Par-delà la France, l’Europe est aussi à la traîne, accroissant encore nos propres faiblesses, car elle persiste à croire que la mondialisation heureuse reviendra. Les armées, les frontières et la souveraineté redeviennent des priorités, mais l’Europe tarde à le comprendre. Elle dispose pourtant d’un levier : son marché intérieur et son potentiel technologique. Mais pour en tirer parti, elle doit aligner ses politiques industrielles et cesser de se saboter avec des réglementations bureaucratiques.
L’automobile est emblématique des erreurs européennes. Trois facteurs expliquent sa crise. Premièrement, la Commission européenne joue contre les États, imposant des réglementations qui affaiblissent les industries nationales plutôt que de les soutenir. À l’origine, l’idée était noble : moderniser les pays en les forçant à dépasser leurs particularismes. Cela a fonctionné pour la France dans le passé, mais aujourd’hui, dans un monde de confrontation géopolitique, c’est dramatique. La Commission doit être aux côtés des États, pas contre eux.
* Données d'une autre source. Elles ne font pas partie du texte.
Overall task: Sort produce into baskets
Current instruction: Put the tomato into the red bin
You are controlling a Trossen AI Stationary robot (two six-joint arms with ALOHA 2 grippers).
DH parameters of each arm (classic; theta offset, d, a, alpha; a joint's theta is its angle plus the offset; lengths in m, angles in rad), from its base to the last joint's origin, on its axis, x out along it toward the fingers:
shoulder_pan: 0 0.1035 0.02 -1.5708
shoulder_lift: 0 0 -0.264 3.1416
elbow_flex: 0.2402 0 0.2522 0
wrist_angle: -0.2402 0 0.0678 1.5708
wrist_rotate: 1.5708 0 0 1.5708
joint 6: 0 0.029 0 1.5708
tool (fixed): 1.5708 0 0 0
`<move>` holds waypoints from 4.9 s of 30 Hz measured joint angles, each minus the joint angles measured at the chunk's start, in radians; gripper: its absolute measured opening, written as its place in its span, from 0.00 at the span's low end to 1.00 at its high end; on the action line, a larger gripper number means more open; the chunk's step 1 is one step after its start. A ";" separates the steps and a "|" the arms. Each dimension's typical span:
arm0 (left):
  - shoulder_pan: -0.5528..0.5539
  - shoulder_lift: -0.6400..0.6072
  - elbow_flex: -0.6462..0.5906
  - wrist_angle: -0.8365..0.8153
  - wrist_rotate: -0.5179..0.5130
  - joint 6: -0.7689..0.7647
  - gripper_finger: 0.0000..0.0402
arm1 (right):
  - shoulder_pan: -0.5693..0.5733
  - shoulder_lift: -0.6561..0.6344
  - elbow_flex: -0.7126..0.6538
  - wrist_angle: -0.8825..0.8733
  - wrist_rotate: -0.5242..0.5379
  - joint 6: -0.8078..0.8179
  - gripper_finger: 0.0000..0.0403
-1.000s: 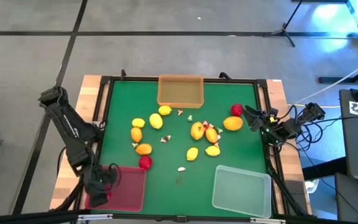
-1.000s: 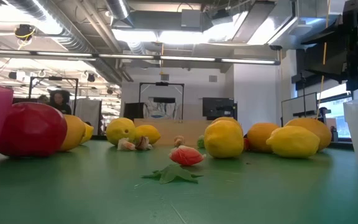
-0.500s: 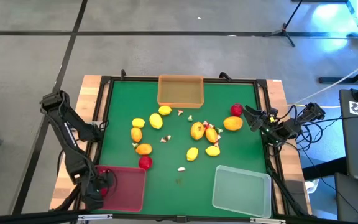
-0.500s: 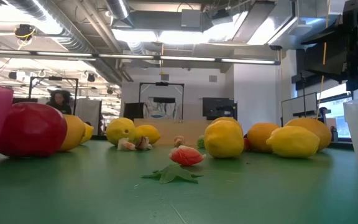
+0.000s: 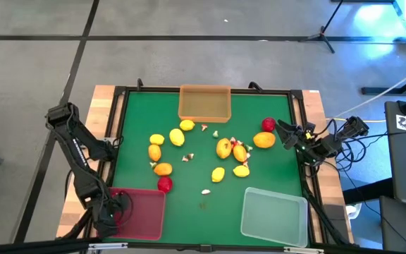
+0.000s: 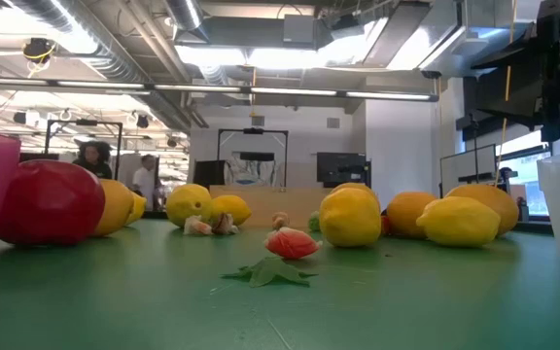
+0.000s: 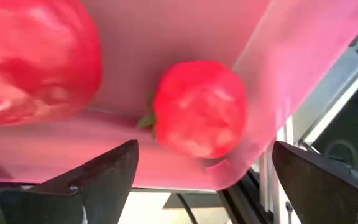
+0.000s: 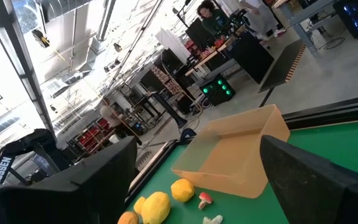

Deuxièmement, une bureaucratie excessive impose des objectifs irréalistes, comme l’interdiction des moteurs thermiques en 2035, au lieu d’adopter une neutralité technologique qui laisserait place à des solutions comme les carburants verts ou des moteurs plus efficaces. Cette approche bureaucratique pense avoir raison contre les industriels, ce qui est une erreur.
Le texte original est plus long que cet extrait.